What the exercise asks
With the line containing "segment: robot base" as the final line, restate exactly every line of the data below from the first one onward, and copy no pictures.

=== Begin Enclosure ===

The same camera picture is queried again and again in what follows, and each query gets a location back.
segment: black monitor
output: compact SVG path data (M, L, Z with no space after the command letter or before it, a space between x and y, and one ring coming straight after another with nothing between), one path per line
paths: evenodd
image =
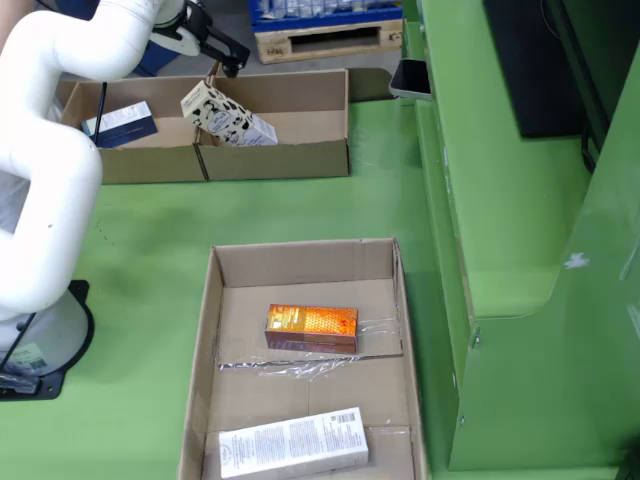
M527 138L604 144L640 40L640 0L484 0Z
M640 1L546 1L600 149L640 41Z

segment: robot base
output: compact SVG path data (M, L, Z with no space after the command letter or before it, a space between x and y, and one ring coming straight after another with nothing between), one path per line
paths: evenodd
M39 381L38 389L34 394L17 393L14 390L0 388L0 402L15 402L20 400L53 400L60 395L62 391L62 385L64 383L64 377L67 371L73 367L85 354L91 340L93 340L93 332L95 330L95 324L93 315L87 307L86 301L89 295L89 282L85 280L74 280L69 285L69 291L82 306L85 314L87 315L88 330L87 336L84 339L82 347L78 352L61 368L54 372L41 377L36 377Z

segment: blue crate
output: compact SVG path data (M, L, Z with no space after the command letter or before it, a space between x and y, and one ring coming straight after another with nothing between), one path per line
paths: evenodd
M388 0L249 0L249 11L254 32L402 18L402 7Z

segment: gray floor
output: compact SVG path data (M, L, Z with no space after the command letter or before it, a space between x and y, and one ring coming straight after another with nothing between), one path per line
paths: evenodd
M220 30L251 49L251 57L241 75L356 67L381 67L393 73L400 61L400 50L394 50L262 65L258 58L255 37L251 31L247 0L205 0L204 3ZM205 75L210 70L212 63L212 60L204 55L199 57L182 56L160 70L160 75Z

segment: open cardboard box
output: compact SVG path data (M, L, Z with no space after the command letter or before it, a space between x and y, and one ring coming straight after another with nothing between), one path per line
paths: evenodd
M218 146L215 137L199 129L198 151L210 179L349 175L347 70L210 80L278 135L278 145L237 148Z
M200 77L132 78L109 83L104 112L146 100L158 133L118 148L101 148L103 183L203 182L196 152L196 127L182 116L180 100ZM62 114L61 123L81 129L96 116L102 85L79 82Z
M269 350L264 326L270 303L357 308L362 321L358 353ZM362 414L369 464L306 478L427 477L395 239L214 247L178 478L220 478L220 431L351 407Z
M225 147L183 118L180 101L203 77L125 79L109 84L105 112L146 100L158 133L101 149L103 183L198 182L349 175L348 71L209 76L223 93L277 131L279 145ZM95 117L101 84L80 82L61 123Z

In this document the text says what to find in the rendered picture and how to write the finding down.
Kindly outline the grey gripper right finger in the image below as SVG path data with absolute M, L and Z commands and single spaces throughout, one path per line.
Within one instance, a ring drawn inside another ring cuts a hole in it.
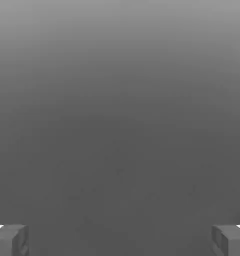
M 213 225 L 211 245 L 215 256 L 240 256 L 240 224 Z

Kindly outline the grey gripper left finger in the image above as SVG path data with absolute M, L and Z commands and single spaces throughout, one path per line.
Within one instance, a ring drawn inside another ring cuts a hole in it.
M 28 225 L 0 224 L 0 256 L 30 256 Z

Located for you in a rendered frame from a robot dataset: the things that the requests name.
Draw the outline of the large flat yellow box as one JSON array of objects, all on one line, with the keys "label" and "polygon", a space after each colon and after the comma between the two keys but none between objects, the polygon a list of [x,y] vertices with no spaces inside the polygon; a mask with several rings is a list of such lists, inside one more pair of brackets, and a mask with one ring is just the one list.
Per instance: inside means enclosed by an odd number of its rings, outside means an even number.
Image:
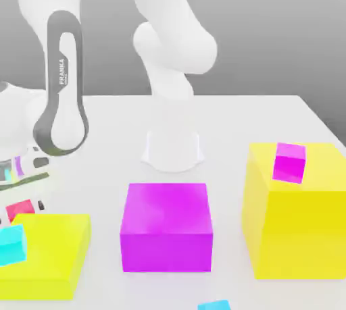
[{"label": "large flat yellow box", "polygon": [[74,297],[91,240],[89,214],[18,214],[27,258],[0,267],[0,300],[65,301]]}]

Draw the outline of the small magenta cube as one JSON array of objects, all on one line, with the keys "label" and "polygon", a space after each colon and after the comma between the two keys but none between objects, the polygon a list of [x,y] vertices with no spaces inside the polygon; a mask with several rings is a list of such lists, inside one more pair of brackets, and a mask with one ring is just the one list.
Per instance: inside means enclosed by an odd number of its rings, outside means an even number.
[{"label": "small magenta cube", "polygon": [[306,164],[306,146],[277,143],[273,180],[301,184]]}]

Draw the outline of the small red cube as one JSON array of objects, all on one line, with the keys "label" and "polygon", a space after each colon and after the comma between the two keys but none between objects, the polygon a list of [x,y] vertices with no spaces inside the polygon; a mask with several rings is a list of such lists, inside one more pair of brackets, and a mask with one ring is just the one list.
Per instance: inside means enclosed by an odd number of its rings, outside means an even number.
[{"label": "small red cube", "polygon": [[35,213],[35,209],[30,199],[8,205],[5,210],[10,223],[13,222],[19,213]]}]

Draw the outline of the large tall yellow box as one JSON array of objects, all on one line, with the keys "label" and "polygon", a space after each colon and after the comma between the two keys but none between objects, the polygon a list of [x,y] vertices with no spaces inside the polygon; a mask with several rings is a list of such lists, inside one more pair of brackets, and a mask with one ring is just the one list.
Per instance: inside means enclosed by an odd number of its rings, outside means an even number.
[{"label": "large tall yellow box", "polygon": [[251,143],[241,227],[258,280],[346,278],[346,157],[308,143],[303,182],[273,179],[276,143]]}]

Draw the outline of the large magenta box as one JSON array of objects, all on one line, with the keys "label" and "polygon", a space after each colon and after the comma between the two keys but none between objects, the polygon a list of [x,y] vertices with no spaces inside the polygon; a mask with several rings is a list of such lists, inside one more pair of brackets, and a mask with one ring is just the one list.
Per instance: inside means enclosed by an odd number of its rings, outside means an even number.
[{"label": "large magenta box", "polygon": [[120,228],[124,272],[210,272],[213,237],[206,184],[129,184]]}]

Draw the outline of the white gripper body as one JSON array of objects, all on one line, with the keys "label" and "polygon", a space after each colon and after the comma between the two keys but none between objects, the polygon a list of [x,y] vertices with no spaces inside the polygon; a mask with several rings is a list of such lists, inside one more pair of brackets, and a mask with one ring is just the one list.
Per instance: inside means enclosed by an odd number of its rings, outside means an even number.
[{"label": "white gripper body", "polygon": [[51,202],[51,177],[48,172],[24,176],[20,180],[0,180],[0,209],[30,199],[35,208],[41,202],[48,208]]}]

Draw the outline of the small cyan cube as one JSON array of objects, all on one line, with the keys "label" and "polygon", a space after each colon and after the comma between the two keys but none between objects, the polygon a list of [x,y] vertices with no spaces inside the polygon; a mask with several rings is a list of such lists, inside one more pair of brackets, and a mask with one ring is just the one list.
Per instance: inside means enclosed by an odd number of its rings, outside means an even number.
[{"label": "small cyan cube", "polygon": [[27,239],[23,224],[0,229],[0,266],[27,260]]},{"label": "small cyan cube", "polygon": [[227,300],[219,300],[199,304],[197,310],[231,310],[231,308]]}]

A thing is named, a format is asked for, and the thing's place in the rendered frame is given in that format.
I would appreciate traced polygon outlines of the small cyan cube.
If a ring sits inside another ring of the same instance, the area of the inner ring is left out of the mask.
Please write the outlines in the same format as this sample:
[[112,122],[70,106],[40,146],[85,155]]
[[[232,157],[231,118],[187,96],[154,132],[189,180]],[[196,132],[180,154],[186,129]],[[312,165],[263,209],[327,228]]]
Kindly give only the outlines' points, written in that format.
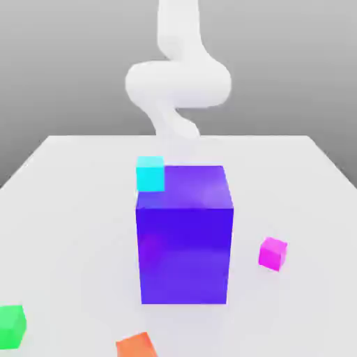
[[162,156],[139,156],[136,164],[138,192],[165,190],[165,163]]

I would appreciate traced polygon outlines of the small magenta cube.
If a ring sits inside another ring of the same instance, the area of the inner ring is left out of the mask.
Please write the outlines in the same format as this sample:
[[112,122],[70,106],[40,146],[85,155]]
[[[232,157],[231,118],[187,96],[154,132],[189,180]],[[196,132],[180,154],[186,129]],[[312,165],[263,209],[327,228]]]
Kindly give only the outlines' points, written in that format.
[[267,237],[261,244],[258,263],[274,271],[279,271],[285,262],[288,243]]

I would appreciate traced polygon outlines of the small orange cube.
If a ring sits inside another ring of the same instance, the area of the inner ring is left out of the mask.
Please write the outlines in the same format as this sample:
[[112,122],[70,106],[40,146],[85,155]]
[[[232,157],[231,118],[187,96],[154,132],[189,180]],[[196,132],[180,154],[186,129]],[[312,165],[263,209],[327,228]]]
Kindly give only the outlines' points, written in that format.
[[117,357],[158,357],[147,332],[116,342]]

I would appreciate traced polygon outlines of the small green cube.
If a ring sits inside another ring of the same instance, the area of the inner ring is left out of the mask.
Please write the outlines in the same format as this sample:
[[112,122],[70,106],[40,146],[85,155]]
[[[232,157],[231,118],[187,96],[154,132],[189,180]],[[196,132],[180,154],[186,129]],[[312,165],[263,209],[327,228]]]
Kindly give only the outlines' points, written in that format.
[[17,349],[25,331],[26,317],[22,306],[0,306],[0,350]]

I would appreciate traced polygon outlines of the large purple box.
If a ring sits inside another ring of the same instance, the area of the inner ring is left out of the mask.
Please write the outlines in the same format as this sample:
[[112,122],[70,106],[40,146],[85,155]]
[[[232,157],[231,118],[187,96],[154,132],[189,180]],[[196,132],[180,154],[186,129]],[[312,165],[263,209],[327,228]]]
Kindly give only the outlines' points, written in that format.
[[227,302],[234,205],[221,165],[165,167],[135,208],[143,304]]

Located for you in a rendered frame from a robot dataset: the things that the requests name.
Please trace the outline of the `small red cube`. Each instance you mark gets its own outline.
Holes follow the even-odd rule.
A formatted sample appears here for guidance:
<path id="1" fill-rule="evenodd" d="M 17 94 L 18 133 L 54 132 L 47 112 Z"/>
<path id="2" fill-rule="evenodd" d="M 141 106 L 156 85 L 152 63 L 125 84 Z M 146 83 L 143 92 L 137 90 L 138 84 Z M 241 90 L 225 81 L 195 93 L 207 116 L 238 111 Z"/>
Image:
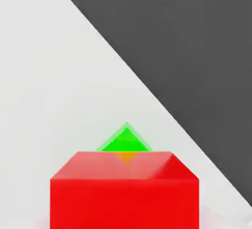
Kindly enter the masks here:
<path id="1" fill-rule="evenodd" d="M 171 152 L 78 152 L 50 180 L 50 229 L 199 229 L 199 180 Z"/>

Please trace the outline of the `small green cube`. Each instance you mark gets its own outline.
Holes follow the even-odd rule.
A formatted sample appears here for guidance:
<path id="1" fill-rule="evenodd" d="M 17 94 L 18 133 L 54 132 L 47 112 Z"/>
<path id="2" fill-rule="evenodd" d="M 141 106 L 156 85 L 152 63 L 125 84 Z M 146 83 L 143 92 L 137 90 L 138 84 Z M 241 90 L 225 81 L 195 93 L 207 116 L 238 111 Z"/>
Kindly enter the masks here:
<path id="1" fill-rule="evenodd" d="M 148 143 L 136 132 L 133 126 L 126 122 L 111 135 L 97 151 L 153 151 Z"/>

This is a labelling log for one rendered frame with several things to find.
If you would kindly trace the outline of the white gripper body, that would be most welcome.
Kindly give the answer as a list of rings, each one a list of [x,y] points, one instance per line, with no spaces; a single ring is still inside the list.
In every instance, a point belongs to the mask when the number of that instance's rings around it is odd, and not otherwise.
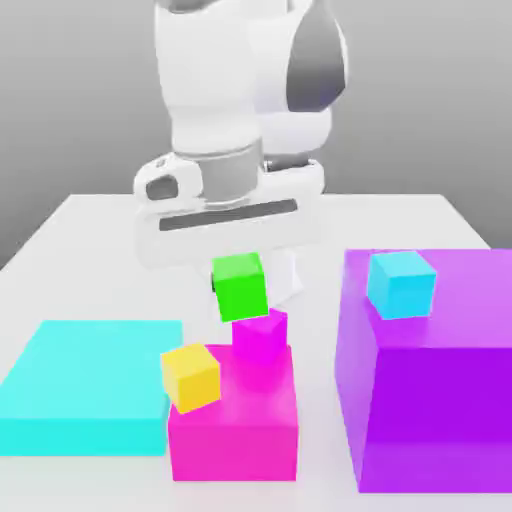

=== End Enclosure ===

Expected answer
The same camera picture is queried again and again in what follows, and each query gets a location back.
segment: black monitor
output: compact SVG path data (M, L, Z with no space after the command letter or before it, a space between x and y, and one ring coming straight after another with nothing between), one path per line
paths: evenodd
image =
M527 138L604 144L640 40L640 0L484 0Z
M640 1L546 1L600 149L640 41Z

segment: robot base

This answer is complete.